Verifique se a cabeça do animal está nivelada no plano horizontal e identifique os pontos anatômicos, Bregma e Lambda, marcando ambos os locais com um lápis. Certifique-se de que a cabeça do animal esteja nivelada na direção rostral-caudal, medindo as coordenadas Z de Bregma e Lambda. Use o mesmo procedimento para posicionar horizontalmente a cabeça.

Use uma agulha de insulina de calibre 31 para identificar o local da craniectomia.

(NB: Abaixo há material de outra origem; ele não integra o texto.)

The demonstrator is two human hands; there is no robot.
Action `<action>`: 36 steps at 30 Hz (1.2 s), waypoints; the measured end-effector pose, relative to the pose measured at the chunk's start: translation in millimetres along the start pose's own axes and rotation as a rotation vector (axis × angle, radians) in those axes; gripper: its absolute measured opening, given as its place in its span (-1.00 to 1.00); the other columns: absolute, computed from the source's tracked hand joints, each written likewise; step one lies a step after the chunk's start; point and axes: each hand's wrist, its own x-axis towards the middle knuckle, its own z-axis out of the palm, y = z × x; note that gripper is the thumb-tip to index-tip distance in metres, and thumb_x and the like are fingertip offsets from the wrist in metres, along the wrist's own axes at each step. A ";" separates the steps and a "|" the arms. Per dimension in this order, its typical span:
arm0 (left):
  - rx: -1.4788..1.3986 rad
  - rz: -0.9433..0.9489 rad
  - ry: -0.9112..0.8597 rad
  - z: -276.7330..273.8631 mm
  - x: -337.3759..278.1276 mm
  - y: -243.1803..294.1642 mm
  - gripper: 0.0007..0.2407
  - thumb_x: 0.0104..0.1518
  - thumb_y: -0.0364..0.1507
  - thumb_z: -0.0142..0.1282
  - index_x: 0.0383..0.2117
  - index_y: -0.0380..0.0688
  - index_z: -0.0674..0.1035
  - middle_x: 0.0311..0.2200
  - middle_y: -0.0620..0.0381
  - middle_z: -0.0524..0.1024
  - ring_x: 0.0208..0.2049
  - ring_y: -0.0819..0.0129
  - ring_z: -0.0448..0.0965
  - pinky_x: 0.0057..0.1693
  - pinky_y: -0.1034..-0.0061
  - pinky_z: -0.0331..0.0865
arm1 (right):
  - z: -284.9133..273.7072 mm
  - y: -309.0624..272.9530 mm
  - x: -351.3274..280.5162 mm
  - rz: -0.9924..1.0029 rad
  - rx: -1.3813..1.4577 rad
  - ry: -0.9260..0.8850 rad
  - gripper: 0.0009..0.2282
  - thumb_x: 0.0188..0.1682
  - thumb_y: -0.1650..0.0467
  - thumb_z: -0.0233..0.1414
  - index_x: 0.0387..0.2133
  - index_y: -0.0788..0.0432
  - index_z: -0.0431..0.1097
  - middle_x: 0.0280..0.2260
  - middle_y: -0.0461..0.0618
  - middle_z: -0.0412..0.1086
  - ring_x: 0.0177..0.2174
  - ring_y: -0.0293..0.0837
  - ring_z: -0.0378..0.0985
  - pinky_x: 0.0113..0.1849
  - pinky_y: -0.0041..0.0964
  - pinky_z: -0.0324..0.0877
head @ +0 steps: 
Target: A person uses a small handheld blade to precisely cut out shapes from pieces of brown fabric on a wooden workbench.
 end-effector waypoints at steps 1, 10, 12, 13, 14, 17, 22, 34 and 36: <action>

Defina a origem XY como Bregma e mova lateralmente a agulha três milímetros para a direita. Marque esta posição como o local da craniectomia e desenhe um círculo de quatro milímetros de diâmetro no crânio com um lápis.

Corte ao longo do círculo delineado a lápis com uma micro broca de alta velocidade com a trefina para criar um orifício aberto de quatro milímetros de diâmetro. Remova a aba óssea com uma pinça e guarde-a em solução salina normal gelada. Enxágue suavemente o orifício com solução salina antes de aplicar pressão na superfície do cérebro para parar o sangramento.

No dispositivo CCI, ajuste a ponta arredondada do pêndulo de 2.5 milímetros de diâmetro para um ângulo de 22.5 graus. Zere a ponta de impacto na superfície dural e defina os parâmetros de impacto na caixa de controle para uma velocidade de quatro metros por segundo e uma profundidade de deformação de dois milímetros. Retraia a ponta de metal.

Descarregue o pistão para gerar impactação no cérebro. Em seguida, coloque um cotonete estéril na área lesionada para parar o sangramento. Substitua o retalho ósseo e prenda-o com cimento dentário.

Feche o couro cabeludo com adesivo tecidual. Coloque o mouse sob a lâmpada de calor em uma gaiola de recuperação limpa com roupa de cama até a recuperação total. A técnica estereotáxica adequada e o procedimento de craniectomia são os principais determinantes na produção de lesão cerebral induzida por CCI estável e reprodutível.

Um procedimento de craniectomia ideal causaria lesão histológica mínima no cérebro operado simuladamente. Alterações no dano cerebral e perda do corpo caloso foram observadas nos dias 1, 3, 7 e 28 após a ICC. Além disso, atrofia cerebral unilateral no lado da contusão foi observada no dia 28 pós-CCI.

A neuroinflamação foi revelada pela micróglia ativada positiva para Iba1 e acúmulo de macrófagos ao redor da borda da área de contusão. A hemorragia intraparenquimatosa também foi detectável pela coloração positiva para Ly76 do primeiro ao sétimo dia pós-CCI. Uma mistura de glóbulos vermelhos com morfologia celular rompida e intacta foi observada no sétimo dia pós-ICC, sugerindo que as hemácias foram lisadas neste estágio.

Este fenômeno foi consistente com a observação de que a deposição de ferro férrico foi detectável na região de contusão dos dias sete a 28 pós-CCI. Microglia e macrófagos ativados foram observados no estriado longe do local da contusão dos dias três a 28 pós-CCI, indicando lesões do corpo caloso e estriado. Essa técnica abre caminho para o investigador explorar ainda mais a interação neuroinflamatória induzida por hemorragia cerebral por meio da compreensão da resposta das células imunes, como a microglia, após a contusão por hemorragia.